Missionary Letter #12 (December 20, 2010)

guess what?? we're in LONDON AGAIN!!! guess who just went to the V&A and bought her belated birthdya presents because sis j doesn't like shopping and now she's not here! and i went to laduree in harrod's. oh my gosh. i like london. i hope i get to serve here.
we had a freak snowstorm on...friday i think?? sis g was totally freezing and so was sis k, so i was stopping everyone we saw so we weren't wasting time of being out in the freezing cold. haha it was funny. and then we heard church bells ringing a ton so we were like, what's going on?? turns out there was a wedding!! but it's this church that's near our church, it's where sir thomas more's head is, and at the intersection, it was basically at a stand still. so, of course, we decided that this is perfect because people can't get away from us!! so, we went up to a guy who already had his window rolled down and he was just like, "go on then, i've got nothing else to do. can't go anywhere." perfect. bored people who can't get away. we only did that once though. i thought it was pretty funny. but anyway, back to the wedding, they had rented this big old double-decker red bus for the wedding party, but they were taking FOREVER to come out. and of course my comps and i wanted to see her dress! duh. so we waited and talked to people across the street where we could watch. and we saw all of these girls dressed in tiny short skirts and dresses and the most ginormous heels. and it was freezing and snowy! and i hate it when girls just look absolutely helpless walking and they're dressed like that. anyway, the bride's dress wasn't that pretty. funny that we all wanted to see though. well, just kate middleton better have a gorgeous dress.

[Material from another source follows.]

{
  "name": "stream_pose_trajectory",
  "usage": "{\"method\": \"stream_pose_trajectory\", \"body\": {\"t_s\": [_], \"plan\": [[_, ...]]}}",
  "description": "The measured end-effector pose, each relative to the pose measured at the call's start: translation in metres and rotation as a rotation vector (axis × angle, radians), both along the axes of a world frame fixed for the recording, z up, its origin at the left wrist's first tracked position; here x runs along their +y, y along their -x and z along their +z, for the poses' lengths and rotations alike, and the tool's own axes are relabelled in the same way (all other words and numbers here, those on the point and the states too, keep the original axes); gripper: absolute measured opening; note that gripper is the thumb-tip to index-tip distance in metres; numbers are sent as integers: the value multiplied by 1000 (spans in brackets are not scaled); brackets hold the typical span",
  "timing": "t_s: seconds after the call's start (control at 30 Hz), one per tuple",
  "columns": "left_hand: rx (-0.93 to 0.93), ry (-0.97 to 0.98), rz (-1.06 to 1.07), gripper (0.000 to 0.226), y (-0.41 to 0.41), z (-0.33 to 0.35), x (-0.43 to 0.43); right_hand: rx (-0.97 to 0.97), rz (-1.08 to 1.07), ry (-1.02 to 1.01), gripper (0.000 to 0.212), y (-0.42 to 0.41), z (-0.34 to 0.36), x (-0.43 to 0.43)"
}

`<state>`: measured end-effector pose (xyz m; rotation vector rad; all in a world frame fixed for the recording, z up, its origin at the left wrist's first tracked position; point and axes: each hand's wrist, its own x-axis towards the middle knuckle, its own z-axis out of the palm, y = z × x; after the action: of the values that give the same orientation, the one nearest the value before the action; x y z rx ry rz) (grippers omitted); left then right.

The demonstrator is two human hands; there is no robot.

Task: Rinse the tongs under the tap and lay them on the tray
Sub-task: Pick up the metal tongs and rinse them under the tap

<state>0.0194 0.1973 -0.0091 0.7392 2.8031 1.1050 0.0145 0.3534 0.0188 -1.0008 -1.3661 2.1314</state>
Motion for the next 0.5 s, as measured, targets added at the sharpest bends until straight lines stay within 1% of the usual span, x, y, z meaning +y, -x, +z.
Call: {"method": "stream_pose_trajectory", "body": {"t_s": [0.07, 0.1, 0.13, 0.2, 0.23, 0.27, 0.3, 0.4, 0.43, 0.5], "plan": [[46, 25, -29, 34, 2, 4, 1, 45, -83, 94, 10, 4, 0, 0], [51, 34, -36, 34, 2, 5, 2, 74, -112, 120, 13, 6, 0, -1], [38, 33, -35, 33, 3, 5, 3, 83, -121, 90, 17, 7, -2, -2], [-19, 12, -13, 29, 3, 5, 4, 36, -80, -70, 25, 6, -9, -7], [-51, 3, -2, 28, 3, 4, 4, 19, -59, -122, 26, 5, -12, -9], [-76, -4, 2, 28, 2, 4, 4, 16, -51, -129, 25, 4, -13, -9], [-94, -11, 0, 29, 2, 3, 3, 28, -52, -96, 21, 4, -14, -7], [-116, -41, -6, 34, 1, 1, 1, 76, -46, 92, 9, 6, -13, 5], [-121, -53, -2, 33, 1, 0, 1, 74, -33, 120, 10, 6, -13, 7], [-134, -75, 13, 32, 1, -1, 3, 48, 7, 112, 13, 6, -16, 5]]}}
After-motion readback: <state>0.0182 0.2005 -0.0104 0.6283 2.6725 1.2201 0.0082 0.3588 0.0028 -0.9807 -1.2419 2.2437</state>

okay, fastforward to sunday. everything stops here when it snows. i think it's just an excuse for people to stay in, really. it snowed like six inches maybe? church was reduced to sac meeting and there were eleven people there. everyone just took turns bearing their testimony, and i talked about how God knows how to give us good gifts, and that the best gift is that of the atonement, which allows us to change. i got pretty emotional.  but then b bore his testimony for the first time (we had just had a lesson about missionary work and about bearing your testimony to strengthen others and everything and he said he wanted to bear his) and it was so powerful, i was just smiling the whole time and crying a little bit because he really had changed his life and seen how the atonement can change him. he's so good. can't even believe it.

i've been studying a lot about how i can fulfill my purpose here in the best way that i can. i feel my desires changing and my heart turning more toward the lord in a less martyrous way. i feel happy as i do what i know i should and i feel the love of my heavenly father. i'm starting to really like being a missionary i think.

love you all with all my heart! wish i could write more but i had too much fun reading your emails.